→ EXERCISE AIM
Note each line in the data holding the string "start" and report it.

___

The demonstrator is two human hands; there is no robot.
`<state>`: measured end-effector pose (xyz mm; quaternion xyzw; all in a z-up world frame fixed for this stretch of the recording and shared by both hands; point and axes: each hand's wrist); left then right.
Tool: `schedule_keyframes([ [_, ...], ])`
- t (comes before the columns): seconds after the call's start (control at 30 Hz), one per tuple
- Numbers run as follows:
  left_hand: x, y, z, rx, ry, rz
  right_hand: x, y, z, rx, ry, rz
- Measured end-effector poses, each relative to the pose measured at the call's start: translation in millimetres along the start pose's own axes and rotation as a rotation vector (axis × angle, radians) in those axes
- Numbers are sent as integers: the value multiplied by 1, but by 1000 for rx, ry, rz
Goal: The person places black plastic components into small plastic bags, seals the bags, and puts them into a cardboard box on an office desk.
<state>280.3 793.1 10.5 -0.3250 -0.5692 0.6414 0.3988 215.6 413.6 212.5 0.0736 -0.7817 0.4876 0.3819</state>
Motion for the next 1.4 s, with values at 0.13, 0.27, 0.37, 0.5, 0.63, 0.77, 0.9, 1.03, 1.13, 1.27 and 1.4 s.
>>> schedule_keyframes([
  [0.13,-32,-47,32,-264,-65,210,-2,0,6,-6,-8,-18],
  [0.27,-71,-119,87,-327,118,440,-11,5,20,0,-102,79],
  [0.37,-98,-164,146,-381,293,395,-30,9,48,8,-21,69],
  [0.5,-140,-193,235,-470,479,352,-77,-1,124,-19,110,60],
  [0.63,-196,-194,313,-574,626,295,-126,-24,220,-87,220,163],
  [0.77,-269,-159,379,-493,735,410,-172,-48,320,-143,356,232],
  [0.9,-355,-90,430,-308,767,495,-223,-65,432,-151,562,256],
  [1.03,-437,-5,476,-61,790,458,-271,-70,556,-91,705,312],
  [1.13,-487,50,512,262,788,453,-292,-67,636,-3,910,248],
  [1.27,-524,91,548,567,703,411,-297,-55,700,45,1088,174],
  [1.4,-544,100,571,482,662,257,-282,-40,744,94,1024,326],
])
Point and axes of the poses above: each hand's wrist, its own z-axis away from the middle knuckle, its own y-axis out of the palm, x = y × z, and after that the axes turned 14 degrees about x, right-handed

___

→ FINAL ANSWER
- t (comes before the columns): seconds after the call's start (control at 30 Hz), one per tuple
- Measured end-effector poses, each relative to the pose measured at the call's start: translation in millimetres along the start pose's own axes and rotation as a rotation vector (axis × angle, radians) in those axes

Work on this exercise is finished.